«Les obligations subordonnées offrent un potentiel de resserrement»
- L’Agefi : quelles sont les perspectives 2014 pour l’investment grade ?
- Laetitia Talavera-Dausse : Les obligations corporates de la catégorie investissement constituent aujourd’hui un segment cœur des stratégies obligataires (au vu d’un taux sans risque à 5 ans proche de 1%). C’est par ailleurs un relais de substitution au financement classique par prêt bancaire. Fondamentalement, les émetteurs européens offrent une visibilité satisfaisante, en raison de politiques financières conservatrices, d’une utilisation prudente de leurs liquidités et d’un niveau d’endettement stable et raisonnable, à l’inverse des émetteurs américains.

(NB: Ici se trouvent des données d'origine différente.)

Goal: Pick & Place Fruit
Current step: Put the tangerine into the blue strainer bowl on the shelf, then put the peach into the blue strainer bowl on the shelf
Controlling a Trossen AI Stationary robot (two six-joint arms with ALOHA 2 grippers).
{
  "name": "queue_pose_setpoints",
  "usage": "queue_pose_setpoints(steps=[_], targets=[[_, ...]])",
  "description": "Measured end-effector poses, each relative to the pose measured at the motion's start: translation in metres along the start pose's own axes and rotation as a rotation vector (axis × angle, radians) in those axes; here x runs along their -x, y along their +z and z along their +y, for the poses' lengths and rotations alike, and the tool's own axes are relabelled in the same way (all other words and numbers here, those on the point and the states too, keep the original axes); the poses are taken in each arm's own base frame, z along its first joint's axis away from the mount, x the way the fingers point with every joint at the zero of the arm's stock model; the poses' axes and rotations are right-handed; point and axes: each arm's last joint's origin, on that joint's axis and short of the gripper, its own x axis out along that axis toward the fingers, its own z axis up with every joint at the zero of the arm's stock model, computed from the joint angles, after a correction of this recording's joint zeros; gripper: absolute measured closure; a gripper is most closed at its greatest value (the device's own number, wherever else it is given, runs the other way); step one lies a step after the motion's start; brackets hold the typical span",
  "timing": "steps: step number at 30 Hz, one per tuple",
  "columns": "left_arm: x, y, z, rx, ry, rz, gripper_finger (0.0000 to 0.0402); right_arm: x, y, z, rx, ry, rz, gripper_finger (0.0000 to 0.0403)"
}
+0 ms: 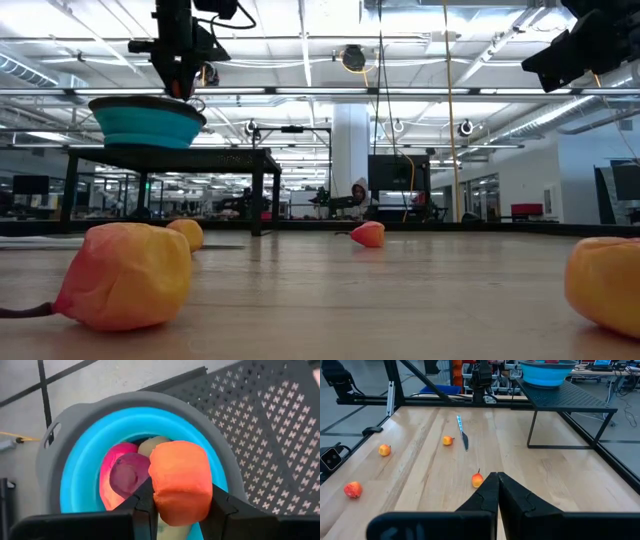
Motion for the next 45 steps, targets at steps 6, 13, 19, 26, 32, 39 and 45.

Ces entreprises figurent parmi les plus grandes sociétés à travers le monde et bénéficient d’une diversification croissante (chiffres d’affaires et profits) dans les pays émergents, leur permettant de compenser la faiblesse de la croissance dans les pays développés. Techniquement, ce segment de marché fait face à une demande des investisseurs supérieure à l’offre, en raison de l’injection massive de liquidité par les banques centrales. La pénurie d’obligations est un fort soutien, expliquant en partie le niveau de valorisation.

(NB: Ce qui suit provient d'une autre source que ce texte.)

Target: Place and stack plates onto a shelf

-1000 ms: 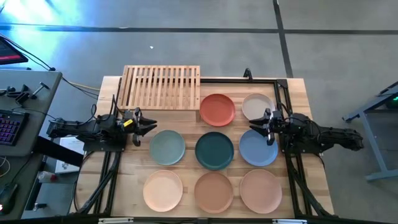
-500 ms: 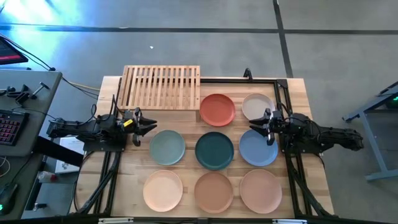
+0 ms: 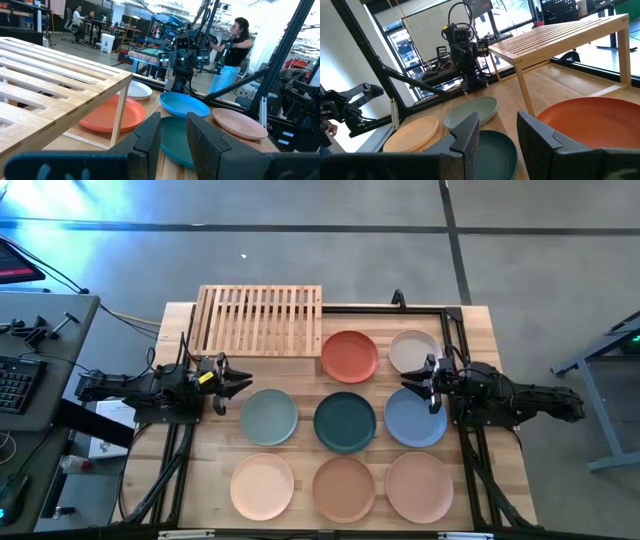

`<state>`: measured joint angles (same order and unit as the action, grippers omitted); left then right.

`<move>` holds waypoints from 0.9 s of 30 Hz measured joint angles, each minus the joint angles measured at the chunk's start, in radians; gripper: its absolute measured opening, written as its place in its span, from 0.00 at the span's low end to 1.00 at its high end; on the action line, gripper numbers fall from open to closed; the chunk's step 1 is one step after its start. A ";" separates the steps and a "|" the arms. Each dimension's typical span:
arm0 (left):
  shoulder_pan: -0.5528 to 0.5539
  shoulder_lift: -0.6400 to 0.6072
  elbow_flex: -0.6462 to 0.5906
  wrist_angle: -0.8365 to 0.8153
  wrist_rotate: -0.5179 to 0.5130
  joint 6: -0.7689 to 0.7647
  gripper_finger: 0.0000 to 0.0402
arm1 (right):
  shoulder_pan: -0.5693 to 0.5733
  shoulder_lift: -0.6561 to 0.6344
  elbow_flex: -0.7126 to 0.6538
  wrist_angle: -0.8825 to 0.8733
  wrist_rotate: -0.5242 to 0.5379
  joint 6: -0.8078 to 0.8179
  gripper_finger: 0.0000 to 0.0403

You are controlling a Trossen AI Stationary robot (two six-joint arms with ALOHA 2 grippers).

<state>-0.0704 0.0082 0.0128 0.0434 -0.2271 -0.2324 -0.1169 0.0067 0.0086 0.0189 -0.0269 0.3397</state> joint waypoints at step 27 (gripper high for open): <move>0.000 0.000 0.000 0.093 -0.011 -0.411 0.21 | 0.000 0.000 0.000 0.000 0.000 0.000 0.28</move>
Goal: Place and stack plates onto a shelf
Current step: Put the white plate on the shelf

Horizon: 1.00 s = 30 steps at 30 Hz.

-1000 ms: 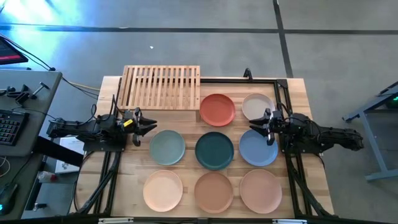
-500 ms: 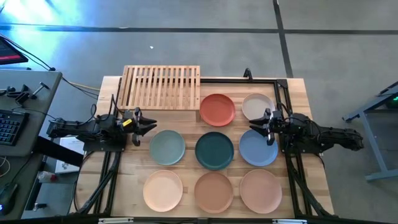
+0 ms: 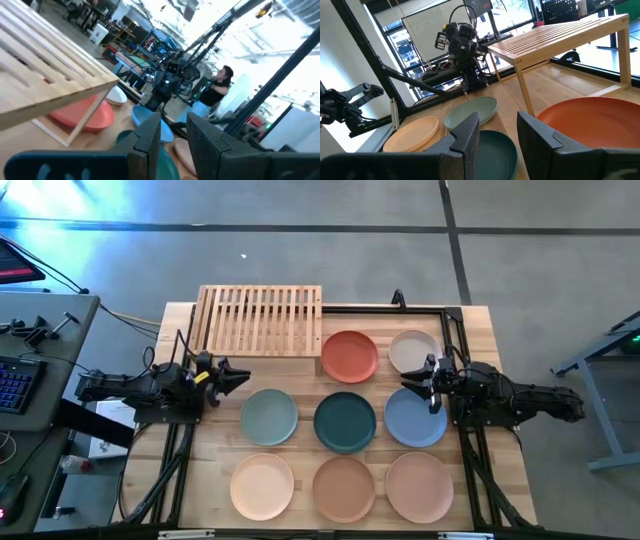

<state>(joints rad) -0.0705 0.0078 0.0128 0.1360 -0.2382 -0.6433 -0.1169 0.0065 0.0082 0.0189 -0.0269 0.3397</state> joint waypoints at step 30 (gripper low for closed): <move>0.000 0.000 0.000 -0.004 -0.029 -0.168 0.21 | 0.000 0.000 0.000 0.000 0.000 0.000 0.28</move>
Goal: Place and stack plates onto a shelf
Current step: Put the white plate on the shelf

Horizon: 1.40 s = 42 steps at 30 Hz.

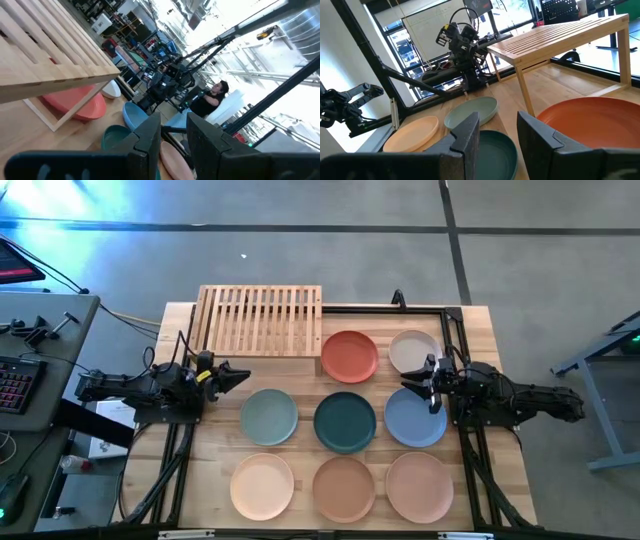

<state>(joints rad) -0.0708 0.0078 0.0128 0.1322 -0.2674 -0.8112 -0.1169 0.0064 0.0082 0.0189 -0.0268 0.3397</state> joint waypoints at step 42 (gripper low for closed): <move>0.000 0.266 0.443 0.133 -0.218 0.388 0.21 | -0.001 0.347 0.645 -0.244 0.279 -0.294 0.28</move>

- Quelle est votre stratégie cette année ?
- Le niveau de valorisation étant actuellement dans le bas de sa fourchette historique, la performance de ce segment sera limitée; tout investissement est donc à envisager dans le cadre d’une stratégie de portage. Néanmoins, certaines thématiques sont attractives et offrent un potentiel de resserrement, comme les obligations de type subordonnées. Ces diversifications nécessitent toutefois une sélection accrue, que notre processus de «bond picking» nous permet de mettre en œuvre.